Sam na sam z ambasadorem

Edyta Hanszke [email protected] 077 44 32 587
Czterech uczestników spotkania ... a miało być o gospodarce. Fot. wic.
Czterech uczestników spotkania ... a miało być o gospodarce. Fot. wic.
Kawa, herbata, woda mineralna i kilkadziesiąt pustych krzeseł - to czekało na gościa z Ukrainy w opolskim urzędzie wojewódzkim. A miał się spotkać z przedsiębiorcami, by rozmawiać o gospodarce.

Pięć osób było wczoraj na sali im. E. Osmańczyka: ambasador i pierwszy sekretarz, przedstawiciel Stowarzyszenia Współpracy Polska-Wschód, szef opolskiej firmy K&K, dziennikarka nto i... jeszcze na chwilę wpadł fotoreporter. Kilkadziesiąt krzeseł stało pustych.W budynku urzędu o godz. 16.00 ostał się jedynie portier.

A przedstawiciel Ukrainy chciał zachęcać opolskich przedsiębiorców do nawiązywania kontaktów gospodarczych ze swoimi rodakami.

- Organizatorem tego spotkania była ambasada. Urząd użyczał salę - tłumaczył Kordian Michalak, rzecznik prasowy wojewody. - Godzinę wcześniej ambasador spotkał się z wicewojewodą Antonim Jastrzębskim.

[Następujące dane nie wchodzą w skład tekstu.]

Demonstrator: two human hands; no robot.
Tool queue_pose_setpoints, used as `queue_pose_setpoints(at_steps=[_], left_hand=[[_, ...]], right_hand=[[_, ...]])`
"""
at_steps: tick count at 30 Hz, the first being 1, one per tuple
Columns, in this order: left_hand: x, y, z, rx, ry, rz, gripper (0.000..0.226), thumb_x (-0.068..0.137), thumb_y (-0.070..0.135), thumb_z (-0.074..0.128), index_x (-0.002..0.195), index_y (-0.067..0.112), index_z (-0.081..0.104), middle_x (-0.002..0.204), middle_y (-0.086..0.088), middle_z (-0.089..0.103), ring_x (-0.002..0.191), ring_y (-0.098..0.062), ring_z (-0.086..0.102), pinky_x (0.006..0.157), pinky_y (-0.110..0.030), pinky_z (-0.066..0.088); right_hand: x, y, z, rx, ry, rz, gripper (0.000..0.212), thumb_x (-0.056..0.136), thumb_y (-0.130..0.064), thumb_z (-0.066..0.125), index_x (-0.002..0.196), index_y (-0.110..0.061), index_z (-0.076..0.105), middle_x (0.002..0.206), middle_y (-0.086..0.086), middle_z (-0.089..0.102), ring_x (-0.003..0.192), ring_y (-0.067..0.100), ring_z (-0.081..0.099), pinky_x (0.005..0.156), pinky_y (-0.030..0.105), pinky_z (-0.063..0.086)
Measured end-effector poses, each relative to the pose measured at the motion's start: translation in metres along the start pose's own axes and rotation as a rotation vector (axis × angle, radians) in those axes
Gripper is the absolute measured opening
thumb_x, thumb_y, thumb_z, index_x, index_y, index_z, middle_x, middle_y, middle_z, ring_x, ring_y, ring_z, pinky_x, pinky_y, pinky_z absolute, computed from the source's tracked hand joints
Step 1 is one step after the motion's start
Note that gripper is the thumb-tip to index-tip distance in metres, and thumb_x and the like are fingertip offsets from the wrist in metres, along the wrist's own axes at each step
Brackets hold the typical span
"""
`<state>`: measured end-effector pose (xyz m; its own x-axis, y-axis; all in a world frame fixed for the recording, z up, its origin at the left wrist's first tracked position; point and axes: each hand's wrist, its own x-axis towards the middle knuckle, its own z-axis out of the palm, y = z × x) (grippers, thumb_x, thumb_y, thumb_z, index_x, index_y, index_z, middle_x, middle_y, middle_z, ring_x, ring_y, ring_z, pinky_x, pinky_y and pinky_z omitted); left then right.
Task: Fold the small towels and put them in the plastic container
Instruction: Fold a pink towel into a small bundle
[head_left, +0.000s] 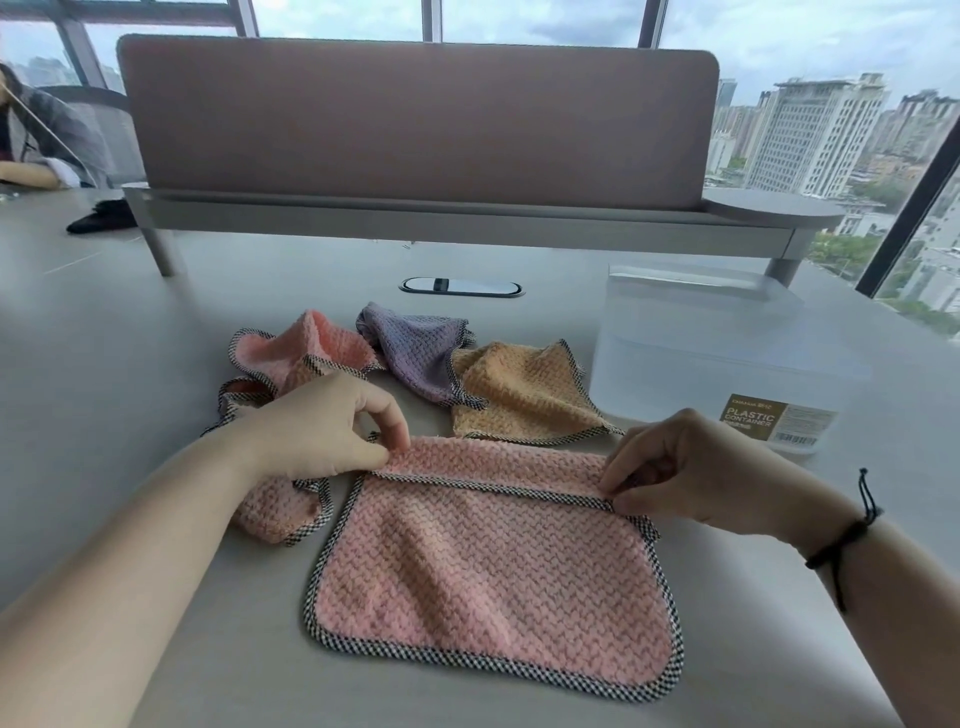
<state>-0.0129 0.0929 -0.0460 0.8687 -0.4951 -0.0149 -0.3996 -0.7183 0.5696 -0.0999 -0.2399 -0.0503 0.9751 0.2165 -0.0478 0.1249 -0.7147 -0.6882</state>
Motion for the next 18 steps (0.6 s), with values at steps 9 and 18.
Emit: queue_pose_setpoints(at_steps=[9, 18], left_hand=[[-0.002, 0.018, 0.018, 0.135, -0.064, 0.175, 0.021, 0.081, 0.038, 0.076, 0.099, 0.049, 0.073, 0.087, 0.019, 0.067, 0.077, -0.003, 0.057, 0.069, -0.019, 0.044], [-0.007, 0.042, 0.046, 0.146, 0.082, 0.452, 0.031, 0.094, 0.029, 0.062, 0.123, 0.035, 0.069, 0.127, 0.024, 0.063, 0.12, 0.007, 0.054, 0.103, -0.023, 0.046]], right_hand=[[-0.005, -0.003, -0.006, -0.206, 0.046, -0.016, 0.023, 0.077, -0.015, 0.07, 0.071, -0.035, 0.079, 0.092, -0.021, 0.069, 0.074, -0.006, 0.063, 0.065, 0.015, 0.047], [-0.004, -0.02, 0.023, -0.295, 0.33, -0.351, 0.021, 0.088, -0.048, 0.062, 0.089, -0.033, 0.076, 0.09, -0.02, 0.069, 0.092, 0.002, 0.061, 0.078, 0.028, 0.05]])
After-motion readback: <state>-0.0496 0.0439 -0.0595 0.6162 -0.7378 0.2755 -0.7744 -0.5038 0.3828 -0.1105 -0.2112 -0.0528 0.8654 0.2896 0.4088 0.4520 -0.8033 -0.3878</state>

- Jestem zażenowany, że nie ma gospodarza tego spotkania z Opolszczyzny - komentował szeptem Leszek Kośniewski, opolski przedsiębiorca. - Być może niska frekwencja wynika z tego, że zmieniono godzinę spotkania, nie informując o tym nikogo. Gdybym nie zadzwonił, to też bym nie wiedział.

Olexander F. Motsyk mówił o gospodarczych kontaktach polsko-ukraińskich.

Leszek Kośniewski od kilkunastu lat handluje z Ukraińcami. Sprzedaje tam tekstylia domowe: obrusy, narzuty, zasłony. Chciałby poszerzyć rynek zbytu, bo widzi takie możliwości, ale transport towaru trwa bardzo długo i jest kosztowny. Winne są długie kontrole celne i mówiąc wprost - konieczność dawania łapówek na granicy.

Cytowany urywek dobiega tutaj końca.